Expert IDs how marketers can protect from ransomware

Kristina: Why is ransomware such a big problem for global businesses?

Fielder Hiss, VP of Product, Continuum: Ransomware has two major differences to traditional attacks–one, it impacts a business’s productivity and IP. Most attacks steal information, so brand reputation, customer experience can be impacted but are harder to quantify, there could be some fines but only in regulated industries. Ransomware is different – it can have crippling impacts that are very tangible. Secondly, ransomware lends itself to untargeted attacks, so it can have a goal of small amounts from lots of people. This untargeted approach paints a huge target on the backs of small to medium sized businesses, as they don’t have the sophistication required to protect themselves but are just valuable to the perpetrator.

Organizations lack the resources and know how to mitigate known vulnerabilities in their environments to prevent these attacks. In the end, users are often the problem as they fall victim to Phishing attacks that allow malware to exploit the known vulnerabilities and infect their environments.

Kristina: How can businesses protect themselves from ransomware attacks?

Fielder: Businesses need to have a security program in place to create a foundation for protection. Any program consists of measures that focus on people, process and of course, technology as a foundation. Companies need to protect their perimeter with a firewall and DNS filtering, have endpoint protection in place, stay up to date and patched, as well as regularly scan for known vulnerabilities. Organizations must educate their teams on best practices to avoid malware, including simulations to measure which employees are paying attention. A process needs to be in place to regularly make sure that environments are up to date and remediation of vulnerabilities is happening in a timely manner. Organizations must also have remediation processes in place when a breach occurs.

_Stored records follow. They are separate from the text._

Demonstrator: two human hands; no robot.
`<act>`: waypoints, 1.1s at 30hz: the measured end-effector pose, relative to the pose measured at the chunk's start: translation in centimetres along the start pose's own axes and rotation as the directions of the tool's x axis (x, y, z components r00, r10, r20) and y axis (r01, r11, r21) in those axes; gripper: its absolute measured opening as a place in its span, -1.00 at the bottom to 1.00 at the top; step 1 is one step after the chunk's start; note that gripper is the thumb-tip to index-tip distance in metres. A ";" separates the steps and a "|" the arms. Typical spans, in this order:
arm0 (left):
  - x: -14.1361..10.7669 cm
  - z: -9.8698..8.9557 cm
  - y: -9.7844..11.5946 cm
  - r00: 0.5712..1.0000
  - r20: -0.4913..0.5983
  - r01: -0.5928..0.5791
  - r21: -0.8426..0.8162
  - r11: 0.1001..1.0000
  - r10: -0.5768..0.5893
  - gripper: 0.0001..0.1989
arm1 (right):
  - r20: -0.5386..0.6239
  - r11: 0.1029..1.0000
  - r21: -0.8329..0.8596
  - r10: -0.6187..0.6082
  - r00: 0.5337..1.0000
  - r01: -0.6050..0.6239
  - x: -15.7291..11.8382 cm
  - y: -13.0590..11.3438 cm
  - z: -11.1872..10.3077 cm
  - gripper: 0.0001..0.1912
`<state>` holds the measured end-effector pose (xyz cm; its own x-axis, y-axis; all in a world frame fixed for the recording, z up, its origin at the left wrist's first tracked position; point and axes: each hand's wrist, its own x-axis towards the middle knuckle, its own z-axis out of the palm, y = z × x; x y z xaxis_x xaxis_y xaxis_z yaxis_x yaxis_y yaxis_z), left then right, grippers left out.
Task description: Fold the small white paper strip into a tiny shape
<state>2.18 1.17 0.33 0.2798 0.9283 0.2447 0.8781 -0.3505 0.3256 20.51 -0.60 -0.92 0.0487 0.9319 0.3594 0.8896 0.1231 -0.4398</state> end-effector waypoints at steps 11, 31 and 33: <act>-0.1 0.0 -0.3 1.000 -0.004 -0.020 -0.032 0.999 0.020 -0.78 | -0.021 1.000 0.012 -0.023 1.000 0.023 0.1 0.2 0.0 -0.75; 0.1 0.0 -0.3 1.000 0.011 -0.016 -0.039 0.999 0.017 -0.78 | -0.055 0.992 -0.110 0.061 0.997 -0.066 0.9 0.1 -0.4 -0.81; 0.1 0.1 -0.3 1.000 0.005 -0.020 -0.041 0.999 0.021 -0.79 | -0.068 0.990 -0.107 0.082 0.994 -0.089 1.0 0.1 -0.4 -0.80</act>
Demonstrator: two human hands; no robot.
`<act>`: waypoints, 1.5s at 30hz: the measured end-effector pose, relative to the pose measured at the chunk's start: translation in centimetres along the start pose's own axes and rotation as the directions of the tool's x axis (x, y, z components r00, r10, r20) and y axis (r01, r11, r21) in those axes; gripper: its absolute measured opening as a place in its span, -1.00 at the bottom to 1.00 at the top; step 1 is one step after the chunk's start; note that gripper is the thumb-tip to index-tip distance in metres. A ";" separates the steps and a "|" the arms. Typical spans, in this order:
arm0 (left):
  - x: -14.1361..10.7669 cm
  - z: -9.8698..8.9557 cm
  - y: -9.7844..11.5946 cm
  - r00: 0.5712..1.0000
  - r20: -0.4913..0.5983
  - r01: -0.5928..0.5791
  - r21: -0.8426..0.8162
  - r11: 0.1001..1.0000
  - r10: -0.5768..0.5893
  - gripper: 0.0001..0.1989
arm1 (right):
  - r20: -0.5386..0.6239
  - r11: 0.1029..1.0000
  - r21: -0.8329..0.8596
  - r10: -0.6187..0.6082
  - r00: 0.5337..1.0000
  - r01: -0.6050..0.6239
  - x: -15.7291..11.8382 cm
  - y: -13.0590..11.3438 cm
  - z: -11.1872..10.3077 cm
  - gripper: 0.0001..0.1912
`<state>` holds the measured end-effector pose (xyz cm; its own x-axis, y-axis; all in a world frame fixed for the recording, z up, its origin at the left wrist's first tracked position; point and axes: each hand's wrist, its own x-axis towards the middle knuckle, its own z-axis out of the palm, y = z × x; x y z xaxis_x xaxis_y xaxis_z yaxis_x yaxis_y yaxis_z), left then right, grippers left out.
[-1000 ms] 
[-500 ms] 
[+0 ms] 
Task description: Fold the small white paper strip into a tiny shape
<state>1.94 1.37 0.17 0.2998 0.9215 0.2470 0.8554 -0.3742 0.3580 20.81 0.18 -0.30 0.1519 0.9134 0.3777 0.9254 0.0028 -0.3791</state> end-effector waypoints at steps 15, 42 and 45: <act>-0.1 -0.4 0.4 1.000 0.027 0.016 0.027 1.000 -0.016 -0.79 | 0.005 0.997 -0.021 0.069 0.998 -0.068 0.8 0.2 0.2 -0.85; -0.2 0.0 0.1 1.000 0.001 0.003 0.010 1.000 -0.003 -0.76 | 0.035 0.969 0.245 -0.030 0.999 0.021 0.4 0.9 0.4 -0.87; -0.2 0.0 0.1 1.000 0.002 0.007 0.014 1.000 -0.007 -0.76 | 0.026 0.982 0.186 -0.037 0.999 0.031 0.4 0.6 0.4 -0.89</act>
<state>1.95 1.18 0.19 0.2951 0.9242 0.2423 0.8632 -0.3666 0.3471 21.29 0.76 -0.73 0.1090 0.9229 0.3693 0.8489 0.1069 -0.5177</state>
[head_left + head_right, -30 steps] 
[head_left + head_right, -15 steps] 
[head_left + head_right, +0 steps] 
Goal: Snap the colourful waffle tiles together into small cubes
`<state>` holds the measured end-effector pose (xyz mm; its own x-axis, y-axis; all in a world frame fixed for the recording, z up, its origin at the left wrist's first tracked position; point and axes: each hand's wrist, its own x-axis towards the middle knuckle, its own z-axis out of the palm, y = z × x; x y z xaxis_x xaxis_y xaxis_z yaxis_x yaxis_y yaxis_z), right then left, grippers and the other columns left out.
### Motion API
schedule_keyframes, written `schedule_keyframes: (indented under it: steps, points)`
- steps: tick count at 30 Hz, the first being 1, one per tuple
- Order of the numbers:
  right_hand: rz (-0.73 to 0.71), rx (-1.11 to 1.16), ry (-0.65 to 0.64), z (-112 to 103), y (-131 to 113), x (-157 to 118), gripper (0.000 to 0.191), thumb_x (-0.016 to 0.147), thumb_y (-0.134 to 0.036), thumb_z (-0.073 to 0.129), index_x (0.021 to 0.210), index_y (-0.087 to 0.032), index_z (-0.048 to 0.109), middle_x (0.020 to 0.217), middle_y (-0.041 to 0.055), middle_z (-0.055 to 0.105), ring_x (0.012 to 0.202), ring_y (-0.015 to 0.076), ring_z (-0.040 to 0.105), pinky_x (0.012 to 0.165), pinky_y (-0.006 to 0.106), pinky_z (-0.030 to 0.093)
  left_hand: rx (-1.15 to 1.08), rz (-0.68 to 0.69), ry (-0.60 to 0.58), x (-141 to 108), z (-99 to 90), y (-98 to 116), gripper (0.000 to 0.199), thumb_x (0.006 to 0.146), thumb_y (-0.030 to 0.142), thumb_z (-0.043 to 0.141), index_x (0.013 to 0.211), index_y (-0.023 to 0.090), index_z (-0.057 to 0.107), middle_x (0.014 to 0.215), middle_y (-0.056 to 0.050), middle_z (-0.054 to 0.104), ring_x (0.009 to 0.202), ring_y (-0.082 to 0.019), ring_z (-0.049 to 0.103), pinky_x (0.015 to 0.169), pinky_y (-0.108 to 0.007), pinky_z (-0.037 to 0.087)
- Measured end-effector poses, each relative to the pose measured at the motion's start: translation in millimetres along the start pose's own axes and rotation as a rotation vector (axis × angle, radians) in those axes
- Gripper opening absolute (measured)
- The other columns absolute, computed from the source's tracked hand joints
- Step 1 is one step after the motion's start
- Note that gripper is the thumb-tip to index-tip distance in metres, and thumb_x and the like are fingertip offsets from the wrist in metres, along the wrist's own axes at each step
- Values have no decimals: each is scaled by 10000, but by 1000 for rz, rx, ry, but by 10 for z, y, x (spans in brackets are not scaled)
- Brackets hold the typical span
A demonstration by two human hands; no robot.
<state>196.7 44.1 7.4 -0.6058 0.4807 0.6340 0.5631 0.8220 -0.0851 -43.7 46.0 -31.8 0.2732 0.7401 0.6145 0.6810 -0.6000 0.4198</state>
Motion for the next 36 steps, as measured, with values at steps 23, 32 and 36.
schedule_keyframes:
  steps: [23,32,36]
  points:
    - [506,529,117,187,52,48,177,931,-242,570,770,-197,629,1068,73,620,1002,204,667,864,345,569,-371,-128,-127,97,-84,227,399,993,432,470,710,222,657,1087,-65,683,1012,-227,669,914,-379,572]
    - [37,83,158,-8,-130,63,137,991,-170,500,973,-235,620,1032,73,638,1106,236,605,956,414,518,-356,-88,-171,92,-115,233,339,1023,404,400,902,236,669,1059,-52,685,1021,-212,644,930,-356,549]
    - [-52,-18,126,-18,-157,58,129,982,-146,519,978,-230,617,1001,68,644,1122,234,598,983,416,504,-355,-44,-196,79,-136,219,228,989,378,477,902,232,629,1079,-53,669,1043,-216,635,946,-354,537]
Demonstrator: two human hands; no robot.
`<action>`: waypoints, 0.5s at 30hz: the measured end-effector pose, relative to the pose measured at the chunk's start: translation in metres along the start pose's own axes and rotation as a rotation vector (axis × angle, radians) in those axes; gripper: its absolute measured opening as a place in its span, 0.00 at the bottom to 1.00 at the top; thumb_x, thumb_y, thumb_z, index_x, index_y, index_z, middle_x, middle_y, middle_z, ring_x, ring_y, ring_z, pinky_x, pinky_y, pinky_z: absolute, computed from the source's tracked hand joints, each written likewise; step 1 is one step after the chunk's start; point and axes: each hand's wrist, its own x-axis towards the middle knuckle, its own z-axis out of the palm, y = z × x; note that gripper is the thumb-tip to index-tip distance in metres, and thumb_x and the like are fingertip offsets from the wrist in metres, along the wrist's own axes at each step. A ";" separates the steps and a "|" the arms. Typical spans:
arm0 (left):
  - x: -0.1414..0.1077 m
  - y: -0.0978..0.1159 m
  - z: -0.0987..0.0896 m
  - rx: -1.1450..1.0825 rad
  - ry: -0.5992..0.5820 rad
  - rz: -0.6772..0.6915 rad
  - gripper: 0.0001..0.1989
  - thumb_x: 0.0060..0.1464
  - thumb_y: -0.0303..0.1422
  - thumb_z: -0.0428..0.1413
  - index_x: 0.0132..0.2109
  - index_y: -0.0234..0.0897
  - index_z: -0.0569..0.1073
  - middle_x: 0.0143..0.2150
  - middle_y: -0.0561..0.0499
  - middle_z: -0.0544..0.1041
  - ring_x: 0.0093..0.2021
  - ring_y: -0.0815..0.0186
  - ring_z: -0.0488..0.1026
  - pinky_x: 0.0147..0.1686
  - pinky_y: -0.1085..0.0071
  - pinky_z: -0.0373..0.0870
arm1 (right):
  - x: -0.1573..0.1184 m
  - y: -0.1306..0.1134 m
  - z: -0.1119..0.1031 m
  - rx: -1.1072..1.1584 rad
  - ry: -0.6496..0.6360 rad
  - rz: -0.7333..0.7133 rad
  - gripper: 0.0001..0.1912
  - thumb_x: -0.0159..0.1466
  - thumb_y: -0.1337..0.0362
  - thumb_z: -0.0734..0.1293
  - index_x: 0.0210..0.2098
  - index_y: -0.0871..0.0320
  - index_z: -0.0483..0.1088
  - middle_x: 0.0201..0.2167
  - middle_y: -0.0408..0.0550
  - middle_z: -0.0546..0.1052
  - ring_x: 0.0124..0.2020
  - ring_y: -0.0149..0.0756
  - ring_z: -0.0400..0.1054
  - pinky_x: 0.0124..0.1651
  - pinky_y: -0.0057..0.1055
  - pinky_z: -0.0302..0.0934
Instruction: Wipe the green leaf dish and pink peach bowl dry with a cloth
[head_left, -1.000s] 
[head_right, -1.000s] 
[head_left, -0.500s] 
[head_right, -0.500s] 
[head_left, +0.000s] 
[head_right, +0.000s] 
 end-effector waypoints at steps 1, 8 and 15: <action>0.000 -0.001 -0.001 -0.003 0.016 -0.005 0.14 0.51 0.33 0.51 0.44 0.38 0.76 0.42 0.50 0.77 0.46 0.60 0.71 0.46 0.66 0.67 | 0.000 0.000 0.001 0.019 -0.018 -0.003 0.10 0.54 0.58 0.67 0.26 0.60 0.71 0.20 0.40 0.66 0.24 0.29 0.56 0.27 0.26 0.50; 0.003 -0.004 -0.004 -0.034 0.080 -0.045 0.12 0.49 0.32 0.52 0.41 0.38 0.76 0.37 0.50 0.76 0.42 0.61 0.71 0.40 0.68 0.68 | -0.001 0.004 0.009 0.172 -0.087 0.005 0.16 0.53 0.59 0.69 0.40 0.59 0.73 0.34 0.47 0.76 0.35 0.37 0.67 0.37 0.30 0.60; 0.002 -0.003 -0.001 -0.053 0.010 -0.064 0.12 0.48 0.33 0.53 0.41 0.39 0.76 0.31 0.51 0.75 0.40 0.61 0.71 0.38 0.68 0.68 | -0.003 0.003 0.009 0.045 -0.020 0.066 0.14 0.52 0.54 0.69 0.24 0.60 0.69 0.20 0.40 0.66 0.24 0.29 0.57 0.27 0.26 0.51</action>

Kristina: You believe business continuity plans are key – what are your top 3 tips for creating a BCP that can help brands withstand these attacks?

Fielder: The key is to have both a cybersecurity program, as well as a backup and disaster recovery plan. BDR programs allow a company to roll back to a last known “good” state before an equipment failure, disaster or cybersecurity attack.

The difference in a ransomware attack is you need to identify when was that last known “good” state. By having an effective cybersecurity program, you can identify when infection occurred and from there, use BDR as that last line of defense to return to just before the infection.